After the funeral the days fell into a dull, grinding, and exhausting routine. Katherine went to work every day at the electric company and continued writing the research papers and press releases that she had been hired to do five years ago. Was it really that long since she had graduated from college? Had she been doing this same tedious job that long? She made a respectable salary, but she saw the job only as practice for better things to come.

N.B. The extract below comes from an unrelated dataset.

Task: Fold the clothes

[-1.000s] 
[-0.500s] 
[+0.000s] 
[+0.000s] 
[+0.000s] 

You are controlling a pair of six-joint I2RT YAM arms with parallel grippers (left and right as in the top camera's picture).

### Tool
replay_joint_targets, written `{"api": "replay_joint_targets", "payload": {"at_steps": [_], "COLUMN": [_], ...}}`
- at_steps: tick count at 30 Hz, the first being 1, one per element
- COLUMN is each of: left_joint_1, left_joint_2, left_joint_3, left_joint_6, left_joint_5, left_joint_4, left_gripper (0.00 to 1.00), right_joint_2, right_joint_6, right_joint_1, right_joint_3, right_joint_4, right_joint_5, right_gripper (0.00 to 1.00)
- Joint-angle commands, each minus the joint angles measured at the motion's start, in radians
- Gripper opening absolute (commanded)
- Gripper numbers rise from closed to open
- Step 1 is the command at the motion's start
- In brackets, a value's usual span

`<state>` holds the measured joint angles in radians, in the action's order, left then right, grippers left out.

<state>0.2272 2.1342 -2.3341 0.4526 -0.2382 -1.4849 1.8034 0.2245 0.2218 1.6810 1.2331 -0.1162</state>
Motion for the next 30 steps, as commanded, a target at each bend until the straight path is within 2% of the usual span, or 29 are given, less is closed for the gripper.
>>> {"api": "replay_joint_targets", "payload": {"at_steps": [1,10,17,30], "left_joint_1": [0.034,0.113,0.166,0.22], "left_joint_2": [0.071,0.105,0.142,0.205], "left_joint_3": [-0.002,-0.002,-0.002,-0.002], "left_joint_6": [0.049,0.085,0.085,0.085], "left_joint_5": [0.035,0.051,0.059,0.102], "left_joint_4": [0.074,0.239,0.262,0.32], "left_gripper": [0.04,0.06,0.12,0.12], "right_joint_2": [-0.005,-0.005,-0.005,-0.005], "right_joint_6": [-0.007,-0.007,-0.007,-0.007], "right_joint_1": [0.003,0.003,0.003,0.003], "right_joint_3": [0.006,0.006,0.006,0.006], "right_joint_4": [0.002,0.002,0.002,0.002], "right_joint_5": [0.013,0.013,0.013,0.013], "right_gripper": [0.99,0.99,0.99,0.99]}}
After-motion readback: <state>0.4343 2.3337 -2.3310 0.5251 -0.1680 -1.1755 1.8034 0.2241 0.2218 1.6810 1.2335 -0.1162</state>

She was a more gifted writer than her job demanded and she longed to have her creativity challenged. Maybe with the new responsibility of a baby, she would be compelled to go looking for a higher-paying job.
Allison! Katherine delighted in her. Every night she visited the hospital and gazed at her niece through the glass wall of the premature-baby nursery. She longed for the day she could hold her. Allison was gaining weight every day, and the pediatrician told the anxious aunt when the baby maintained five pounds for five days he would release her into Katherine’s care.
She made arrangements to take two weeks’ vacation at the time she could bring Allison home and started scouting out the best day-care center for working mothers. It would have to be the best before she would entrust Allison into its care. It never occurred to her that her guardianship of the baby would be jeopardized.
She was bolted out of her placidity when the Mannings’ lawyer called upon her at work. Inundating her desk with official-looking papers, he told her in his prissy, arrogant voice that his clients “… intend to take sole responsibility for the child.”